## Problem details
The listing must be reproduced in full, exactly as it stands.

## Data block
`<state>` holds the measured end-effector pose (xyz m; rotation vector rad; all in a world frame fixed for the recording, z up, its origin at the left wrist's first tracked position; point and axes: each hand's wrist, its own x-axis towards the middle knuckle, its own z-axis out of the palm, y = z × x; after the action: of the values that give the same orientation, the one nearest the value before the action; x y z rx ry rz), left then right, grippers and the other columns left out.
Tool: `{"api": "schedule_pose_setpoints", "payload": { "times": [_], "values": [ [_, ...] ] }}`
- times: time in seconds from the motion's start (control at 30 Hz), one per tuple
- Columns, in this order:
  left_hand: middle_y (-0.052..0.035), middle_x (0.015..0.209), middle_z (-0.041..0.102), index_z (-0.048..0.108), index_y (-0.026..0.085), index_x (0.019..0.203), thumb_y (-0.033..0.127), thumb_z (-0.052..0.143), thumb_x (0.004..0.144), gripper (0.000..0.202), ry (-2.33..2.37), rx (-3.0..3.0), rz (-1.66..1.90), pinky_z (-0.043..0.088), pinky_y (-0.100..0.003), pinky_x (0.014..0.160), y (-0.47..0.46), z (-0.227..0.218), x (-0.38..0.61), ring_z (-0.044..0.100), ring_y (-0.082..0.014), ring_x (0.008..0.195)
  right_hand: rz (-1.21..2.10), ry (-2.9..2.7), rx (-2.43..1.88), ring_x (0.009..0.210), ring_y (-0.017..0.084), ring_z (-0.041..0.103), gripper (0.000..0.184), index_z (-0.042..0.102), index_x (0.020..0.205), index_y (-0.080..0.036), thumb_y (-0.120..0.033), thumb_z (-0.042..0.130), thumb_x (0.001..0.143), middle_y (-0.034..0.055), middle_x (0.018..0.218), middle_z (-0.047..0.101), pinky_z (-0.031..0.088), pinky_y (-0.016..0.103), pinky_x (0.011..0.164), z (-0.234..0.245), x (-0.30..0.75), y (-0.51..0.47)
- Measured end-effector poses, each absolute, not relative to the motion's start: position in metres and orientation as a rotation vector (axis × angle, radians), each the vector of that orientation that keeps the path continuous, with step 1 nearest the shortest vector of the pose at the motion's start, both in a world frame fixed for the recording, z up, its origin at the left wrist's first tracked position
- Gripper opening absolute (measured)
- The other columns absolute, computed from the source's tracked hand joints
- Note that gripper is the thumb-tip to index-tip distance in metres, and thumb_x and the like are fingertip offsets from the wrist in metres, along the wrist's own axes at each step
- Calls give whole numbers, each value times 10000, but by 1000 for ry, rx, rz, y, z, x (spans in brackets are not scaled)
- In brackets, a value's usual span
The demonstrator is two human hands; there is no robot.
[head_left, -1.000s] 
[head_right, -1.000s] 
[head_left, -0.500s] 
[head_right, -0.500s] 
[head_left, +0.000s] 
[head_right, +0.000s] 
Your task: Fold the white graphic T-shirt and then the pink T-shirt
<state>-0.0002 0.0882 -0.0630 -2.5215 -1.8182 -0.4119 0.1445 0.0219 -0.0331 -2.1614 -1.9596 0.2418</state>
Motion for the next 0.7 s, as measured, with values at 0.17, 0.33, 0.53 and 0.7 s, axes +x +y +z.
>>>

## Answer to this problem
`<state>` holds the measured end-effector pose (xyz m; rotation vector rad; all in a world frame fixed for the recording, z up, its origin at the left wrist's first tracked position; point and axes: each hand's wrist, its own x-axis towards the middle knuckle, its own z-axis out of the palm, y = z × x; after the action: of the values that give the same orientation, the one nearest the value before the action; x y z rx ry rz), left then right, grippers and the other columns left out.
Tool: `{"api": "schedule_pose_setpoints", "payload": { "times": [_], "values": [ [_, ...] ] }}`
- times: time in seconds from the motion's start (control at 30 Hz), one per tuple
- Columns, in this order:
  left_hand: middle_y (-0.052..0.035), middle_x (0.015..0.209), middle_z (-0.041..0.102), index_z (-0.048..0.108), index_y (-0.026..0.085), index_x (0.019..0.203), thumb_y (-0.033..0.127), thumb_z (-0.052..0.143), thumb_x (0.004..0.144), gripper (0.000..0.202), ry (-2.33..2.37), rx (-3.0..3.0), rz (-1.66..1.90), pinky_z (-0.043..0.088), pinky_y (-0.100..0.003), pinky_x (0.014..0.160), y (-0.47..0.46), z (-0.227..0.218), x (-0.38..0.61), ring_z (-0.044..0.100), ring_y (-0.082..0.014), ring_x (0.008..0.195)
  right_hand: rz (-1.21..2.10), ry (-2.9..2.7), rx (-2.43..1.88), ring_x (0.009..0.210), ring_y (-0.017..0.084), ring_z (-0.041..0.103), gripper (0.000..0.184), index_z (-0.042..0.102), index_x (0.020..0.205), index_y (-0.080..0.036), thumb_y (-0.120..0.033), thumb_z (-0.042..0.130), thumb_x (0.001..0.143), middle_y (-0.034..0.055), middle_x (0.018..0.218), middle_z (-0.047..0.101), pinky_z (-0.031..0.088), pinky_y (-0.016..0.103), pinky_x (0.011..0.164), z (-0.234..0.245), x (-0.30..0.75), y (-0.51..0.47)
- Measured end-effector poses, each absolute, not relative to the motion's start: position in metres and orientation as a rotation vector (axis × angle, radians), each the vector of that orientation that keeps the path continuous, with step 1 nearest the shortest vector of the pose at the motion's start, both in a world frame fixed for the recording, z up, its origin at the left wrist's first tracked position
- Gripper opening absolute (measured)
- The other columns absolute, computed from the source's tracked hand joints
- Note that gripper is the thumb-tip to index-tip distance in metres, and thumb_x and the like are fingertip offsets from the wrist in metres, along the wrist's own axes at each step
- Calls give whole numbers, each value times 10000, but by 1000 for ry, rx, rz, y, z, x (spans in brackets are not scaled)
- In brackets, a value's usual span
The demonstrator is two human hands; there is no robot.
[head_left, -1.000s] 
[head_right, -1.000s] 
[head_left, -0.500s] 
[head_right, -0.500s] 
[head_left, +0.000s] 
[head_right, +0.000s] 
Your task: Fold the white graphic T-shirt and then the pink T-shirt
<state>-0.0002 0.0882 -0.0630 -2.5215 -1.8182 -0.4119 0.1445 0.0219 -0.0331 -2.1614 -1.9596 0.2418</state>
Motion for the next 0.7 s, as measured, with values at 0.17, 0.33, 0.53 and 0.7 s, axes +x +y +z.
>>>

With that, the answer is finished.